Instructions to follow -
The response should be an exact copy of every record.

==============================

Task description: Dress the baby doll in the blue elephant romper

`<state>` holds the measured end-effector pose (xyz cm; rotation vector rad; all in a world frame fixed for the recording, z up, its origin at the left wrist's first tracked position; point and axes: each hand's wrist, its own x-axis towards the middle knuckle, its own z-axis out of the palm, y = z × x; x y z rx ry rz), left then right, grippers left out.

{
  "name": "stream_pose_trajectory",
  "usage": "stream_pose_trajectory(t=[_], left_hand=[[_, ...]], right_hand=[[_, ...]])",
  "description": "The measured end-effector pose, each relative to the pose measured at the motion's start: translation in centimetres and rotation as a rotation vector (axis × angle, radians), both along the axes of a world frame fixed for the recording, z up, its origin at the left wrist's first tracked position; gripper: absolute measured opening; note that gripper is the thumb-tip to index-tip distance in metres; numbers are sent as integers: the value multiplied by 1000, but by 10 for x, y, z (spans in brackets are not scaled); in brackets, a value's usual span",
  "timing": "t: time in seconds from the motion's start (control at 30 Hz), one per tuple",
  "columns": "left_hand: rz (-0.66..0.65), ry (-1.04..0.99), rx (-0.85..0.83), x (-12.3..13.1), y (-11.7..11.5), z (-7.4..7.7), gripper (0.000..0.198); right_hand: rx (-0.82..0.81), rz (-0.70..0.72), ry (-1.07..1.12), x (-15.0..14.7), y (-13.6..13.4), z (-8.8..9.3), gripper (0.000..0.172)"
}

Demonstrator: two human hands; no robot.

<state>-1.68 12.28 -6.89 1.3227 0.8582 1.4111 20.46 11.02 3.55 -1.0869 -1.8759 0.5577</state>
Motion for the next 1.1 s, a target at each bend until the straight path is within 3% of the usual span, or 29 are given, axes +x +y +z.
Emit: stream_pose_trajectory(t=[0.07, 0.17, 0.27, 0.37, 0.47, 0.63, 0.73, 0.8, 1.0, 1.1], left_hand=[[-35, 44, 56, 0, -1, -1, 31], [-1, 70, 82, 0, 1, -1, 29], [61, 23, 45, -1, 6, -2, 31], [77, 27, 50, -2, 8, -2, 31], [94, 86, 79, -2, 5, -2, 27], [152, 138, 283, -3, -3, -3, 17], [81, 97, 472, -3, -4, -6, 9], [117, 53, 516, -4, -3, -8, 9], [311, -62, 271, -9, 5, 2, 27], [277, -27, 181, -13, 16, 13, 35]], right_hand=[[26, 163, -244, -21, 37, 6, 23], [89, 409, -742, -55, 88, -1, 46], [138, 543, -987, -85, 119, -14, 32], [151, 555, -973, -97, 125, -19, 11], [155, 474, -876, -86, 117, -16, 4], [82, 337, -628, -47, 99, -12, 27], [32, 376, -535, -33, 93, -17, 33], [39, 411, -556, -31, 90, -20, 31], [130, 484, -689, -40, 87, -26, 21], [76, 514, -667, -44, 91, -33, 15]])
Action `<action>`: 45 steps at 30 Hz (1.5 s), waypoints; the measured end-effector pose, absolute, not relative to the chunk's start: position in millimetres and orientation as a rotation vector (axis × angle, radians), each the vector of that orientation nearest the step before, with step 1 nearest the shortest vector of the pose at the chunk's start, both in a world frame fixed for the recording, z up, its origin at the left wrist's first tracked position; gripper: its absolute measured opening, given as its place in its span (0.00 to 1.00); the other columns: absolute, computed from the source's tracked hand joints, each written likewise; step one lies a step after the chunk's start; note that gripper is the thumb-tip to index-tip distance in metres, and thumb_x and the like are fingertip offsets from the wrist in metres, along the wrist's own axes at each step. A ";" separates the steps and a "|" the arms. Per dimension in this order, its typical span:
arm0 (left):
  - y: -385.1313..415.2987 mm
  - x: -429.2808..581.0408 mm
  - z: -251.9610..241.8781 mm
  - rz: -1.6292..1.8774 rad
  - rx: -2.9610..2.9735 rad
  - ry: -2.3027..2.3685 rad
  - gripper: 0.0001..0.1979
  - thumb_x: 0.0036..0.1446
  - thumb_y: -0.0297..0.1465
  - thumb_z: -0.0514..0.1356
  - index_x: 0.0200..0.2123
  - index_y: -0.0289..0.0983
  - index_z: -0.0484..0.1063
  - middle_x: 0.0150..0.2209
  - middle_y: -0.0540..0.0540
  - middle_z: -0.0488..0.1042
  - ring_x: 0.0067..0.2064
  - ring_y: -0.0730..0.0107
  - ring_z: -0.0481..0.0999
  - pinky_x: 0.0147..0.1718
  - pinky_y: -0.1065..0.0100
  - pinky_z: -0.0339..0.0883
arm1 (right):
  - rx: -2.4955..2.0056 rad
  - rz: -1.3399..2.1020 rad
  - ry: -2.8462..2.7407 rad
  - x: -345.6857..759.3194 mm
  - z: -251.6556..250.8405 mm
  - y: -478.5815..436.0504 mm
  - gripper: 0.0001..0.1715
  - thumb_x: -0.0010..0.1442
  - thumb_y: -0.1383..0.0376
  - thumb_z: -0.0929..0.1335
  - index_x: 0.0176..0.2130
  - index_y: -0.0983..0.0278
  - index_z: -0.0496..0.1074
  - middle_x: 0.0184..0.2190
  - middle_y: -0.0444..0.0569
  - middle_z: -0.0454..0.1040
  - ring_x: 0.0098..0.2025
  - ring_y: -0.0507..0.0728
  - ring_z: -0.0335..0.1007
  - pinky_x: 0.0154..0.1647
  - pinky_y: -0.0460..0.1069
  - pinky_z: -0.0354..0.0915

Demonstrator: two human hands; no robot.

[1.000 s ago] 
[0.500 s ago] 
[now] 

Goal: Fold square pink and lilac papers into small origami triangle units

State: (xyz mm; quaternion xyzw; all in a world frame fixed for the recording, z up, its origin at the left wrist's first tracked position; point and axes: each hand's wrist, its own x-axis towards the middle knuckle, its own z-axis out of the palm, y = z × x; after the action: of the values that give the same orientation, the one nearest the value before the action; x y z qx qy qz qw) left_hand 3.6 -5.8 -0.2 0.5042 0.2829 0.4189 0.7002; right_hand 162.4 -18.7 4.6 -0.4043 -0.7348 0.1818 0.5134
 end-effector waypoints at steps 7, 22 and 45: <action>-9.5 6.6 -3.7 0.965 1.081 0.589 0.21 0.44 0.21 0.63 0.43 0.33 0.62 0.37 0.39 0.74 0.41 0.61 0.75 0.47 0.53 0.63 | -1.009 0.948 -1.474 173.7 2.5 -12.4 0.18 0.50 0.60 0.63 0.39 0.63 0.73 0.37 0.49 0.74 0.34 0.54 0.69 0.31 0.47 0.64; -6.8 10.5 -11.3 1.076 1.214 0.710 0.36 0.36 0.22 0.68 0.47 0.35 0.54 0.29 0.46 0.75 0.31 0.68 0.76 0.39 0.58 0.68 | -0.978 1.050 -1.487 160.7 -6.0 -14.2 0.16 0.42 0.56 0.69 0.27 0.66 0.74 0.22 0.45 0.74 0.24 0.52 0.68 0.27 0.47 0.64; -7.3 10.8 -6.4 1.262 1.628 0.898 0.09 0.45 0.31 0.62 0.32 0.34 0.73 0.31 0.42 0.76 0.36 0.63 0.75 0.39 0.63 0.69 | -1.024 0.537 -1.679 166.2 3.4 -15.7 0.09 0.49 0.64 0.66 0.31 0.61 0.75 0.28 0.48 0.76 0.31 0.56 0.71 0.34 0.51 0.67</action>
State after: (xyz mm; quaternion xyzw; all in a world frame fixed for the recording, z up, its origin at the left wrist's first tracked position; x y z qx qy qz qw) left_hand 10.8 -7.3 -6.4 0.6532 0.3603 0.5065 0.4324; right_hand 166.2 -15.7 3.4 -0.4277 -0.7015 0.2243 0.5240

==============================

Task response -
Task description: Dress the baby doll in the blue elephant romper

`<state>` holds the measured end-effector pose (xyz cm; rotation vector rad; all in a world frame fixed for the recording, z up, its origin at the left wrist's first tracked position; point and axes: each hand's wrist, its own x-axis towards the middle knuckle, its own z-axis out of the palm, y = z × x; x y z rx ry rz), left then right, grippers left out.

{
  "name": "stream_pose_trajectory",
  "usage": "stream_pose_trajectory(t=[_], left_hand=[[_, ...]], right_hand=[[_, ...]])",
  "description": "The measured end-effector pose, each relative to the pose measured at the motion's start: translation in centimetres and rotation as a rotation vector (axis × angle, radians), both along the axes of a world frame fixed for the recording, z up, its origin at the left wrist's first tracked position; gripper: absolute measured opening; note that gripper is the thumb-tip to index-tip distance in metres; numbers are sent as integers: the value multiplied by 1000, but by 10 for x, y, z (spans in brackets are not scaled); in brackets, a value's usual span",
  "timing": "t: time in seconds from the motion's start (control at 30 Hz), one per tuple",
  "columns": "left_hand: rz (-0.66..0.65), ry (-1.04..0.99), rx (-0.85..0.83), x (-12.3..13.1), y (-11.7..11.5), z (-7.4..7.7), gripper (0.000..0.198); right_hand: rx (-0.82..0.81), rz (-0.70..0.72), ry (-1.07..1.12), x (-15.0..14.7), y (-13.6..13.4), z (-8.8..9.3), gripper (0.000..0.172)"
}

Demonstrator: two human hands; no robot.

<state>-1.68 12.28 -6.89 1.3227 0.8582 1.4111 20.46 11.02 3.55 -1.0869 -1.8759 0.5577</state>
Motion for the next 1.1 s, a target at each bend until the straight path is within 3% of the usual span, or 29 are given, axes +x +y +z.
Emit: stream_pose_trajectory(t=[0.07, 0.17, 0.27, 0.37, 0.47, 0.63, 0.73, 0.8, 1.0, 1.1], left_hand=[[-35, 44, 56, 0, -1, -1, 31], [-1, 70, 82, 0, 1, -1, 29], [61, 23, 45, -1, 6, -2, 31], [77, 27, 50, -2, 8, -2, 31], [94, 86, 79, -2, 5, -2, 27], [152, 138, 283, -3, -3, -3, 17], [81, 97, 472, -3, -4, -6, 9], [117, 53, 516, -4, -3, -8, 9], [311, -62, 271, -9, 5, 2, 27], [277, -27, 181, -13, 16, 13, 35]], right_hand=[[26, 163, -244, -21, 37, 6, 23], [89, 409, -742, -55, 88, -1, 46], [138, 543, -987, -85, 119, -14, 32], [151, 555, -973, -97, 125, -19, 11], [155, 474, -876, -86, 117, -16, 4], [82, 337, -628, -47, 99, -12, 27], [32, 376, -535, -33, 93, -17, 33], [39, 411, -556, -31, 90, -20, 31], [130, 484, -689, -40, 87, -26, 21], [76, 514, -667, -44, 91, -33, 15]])
Action `<action>`: 45 steps at 30 Hz (1.5 s), waypoints; the measured end-effector pose, absolute, not relative to the chunk's start: position in millimetres and orientation as a rotation vector (axis × angle, radians), each the vector of that orientation nearest the step before, with step 1 nearest the shortest vector of the pose at the chunk's start, both in a world frame fixed for the recording, z up, its origin at the left wrist's first tracked position; gripper: its absolute measured opening, given as its place in its span (0.00 to 1.00); the other columns: absolute, computed from the source's tracked hand joints, each written likewise; step one lies a step after the chunk's start; note that gripper is the thumb-tip to index-tip distance in metres, and thumb_x and the like are fingertip offsets from the wrist in metres, along the wrist's own axes at each step. A ";" separates the steps and a "|" the arms. Per dimension in this order, its typical span:
arm0 (left):
  - y: -385.1313..415.2987 mm
  - x: -429.2808..581.0408 mm
  - z: -251.9610..241.8781 mm
  - rz: -1.6292..1.8774 rad
  - rx: -2.9610..2.9735 rad
  - ry: -2.3027..2.3685 rad
  - gripper: 0.0001..0.1979
  - thumb_x: 0.0036..0.1446
  - thumb_y: -0.0297..0.1465
  - thumb_z: -0.0514..0.1356
  - index_x: 0.0200..0.2123
  - index_y: -0.0289..0.0983
  - index_z: -0.0484..0.1063
  - middle_x: 0.0150..0.2209
  - middle_y: -0.0540..0.0540
  - middle_z: -0.0488..0.1042
  - ring_x: 0.0067..0.2064
  - ring_y: -0.0730..0.0107
  - ring_z: -0.0481..0.0999
  - pinky_x: 0.0147..0.1718
  - pinky_y: -0.1065..0.0100
  - pinky_z: -0.0339..0.0883
arm1 (right):
  - rx: -2.4955..2.0056 rad
  - rz: -1.3399..2.1020 rad
  - ry: -2.8462..2.7407 rad
  - x: -345.6857..759.3194 mm
  - z: -251.6556..250.8405 mm
  - y: -478.5815..436.0504 mm
  - gripper: 0.0001..0.1715
  - thumb_x: -0.0010..0.1442
  - thumb_y: -0.1383..0.0376
  - thumb_z: -0.0929..0.1335
  - index_x: 0.0176..0.2130
  - index_y: -0.0983..0.0278
  - index_z: -0.0496..0.1074
  - middle_x: 0.0184..0.2190
  - middle_y: -0.0444..0.0569
  - middle_z: -0.0454..0.1040
  - ring_x: 0.0098..0.2025
  - ring_y: -0.0507..0.0728
  - ring_z: -0.0335..0.1007
  - pinky_x: 0.0154..0.1647
  - pinky_y: -0.0460..0.1069
  - pinky_z: -0.0354..0.0915

Demonstrator: two human hands; no robot.

[1.000 s ago] 
[0.500 s ago] 
[now] 

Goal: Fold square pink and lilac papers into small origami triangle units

State: (xyz mm; quaternion xyzw; all in a world frame fixed for the recording, z up, its origin at the left wrist's first tracked position; point and axes: each hand's wrist, its own x-axis towards the middle knuckle, its own z-axis out of the palm, y = z × x; after the action: of the values that give the same orientation, the one nearest the value before the action; x y z qx qy qz qw) left_hand 3.6 -5.8 -0.2 0.5042 0.2829 0.4189 0.7002; right_hand 162.4 -18.7 4.6 -0.4043 -0.7348 0.1818 0.5134
 end-effector waypoints at steps 7, 22 and 45: <action>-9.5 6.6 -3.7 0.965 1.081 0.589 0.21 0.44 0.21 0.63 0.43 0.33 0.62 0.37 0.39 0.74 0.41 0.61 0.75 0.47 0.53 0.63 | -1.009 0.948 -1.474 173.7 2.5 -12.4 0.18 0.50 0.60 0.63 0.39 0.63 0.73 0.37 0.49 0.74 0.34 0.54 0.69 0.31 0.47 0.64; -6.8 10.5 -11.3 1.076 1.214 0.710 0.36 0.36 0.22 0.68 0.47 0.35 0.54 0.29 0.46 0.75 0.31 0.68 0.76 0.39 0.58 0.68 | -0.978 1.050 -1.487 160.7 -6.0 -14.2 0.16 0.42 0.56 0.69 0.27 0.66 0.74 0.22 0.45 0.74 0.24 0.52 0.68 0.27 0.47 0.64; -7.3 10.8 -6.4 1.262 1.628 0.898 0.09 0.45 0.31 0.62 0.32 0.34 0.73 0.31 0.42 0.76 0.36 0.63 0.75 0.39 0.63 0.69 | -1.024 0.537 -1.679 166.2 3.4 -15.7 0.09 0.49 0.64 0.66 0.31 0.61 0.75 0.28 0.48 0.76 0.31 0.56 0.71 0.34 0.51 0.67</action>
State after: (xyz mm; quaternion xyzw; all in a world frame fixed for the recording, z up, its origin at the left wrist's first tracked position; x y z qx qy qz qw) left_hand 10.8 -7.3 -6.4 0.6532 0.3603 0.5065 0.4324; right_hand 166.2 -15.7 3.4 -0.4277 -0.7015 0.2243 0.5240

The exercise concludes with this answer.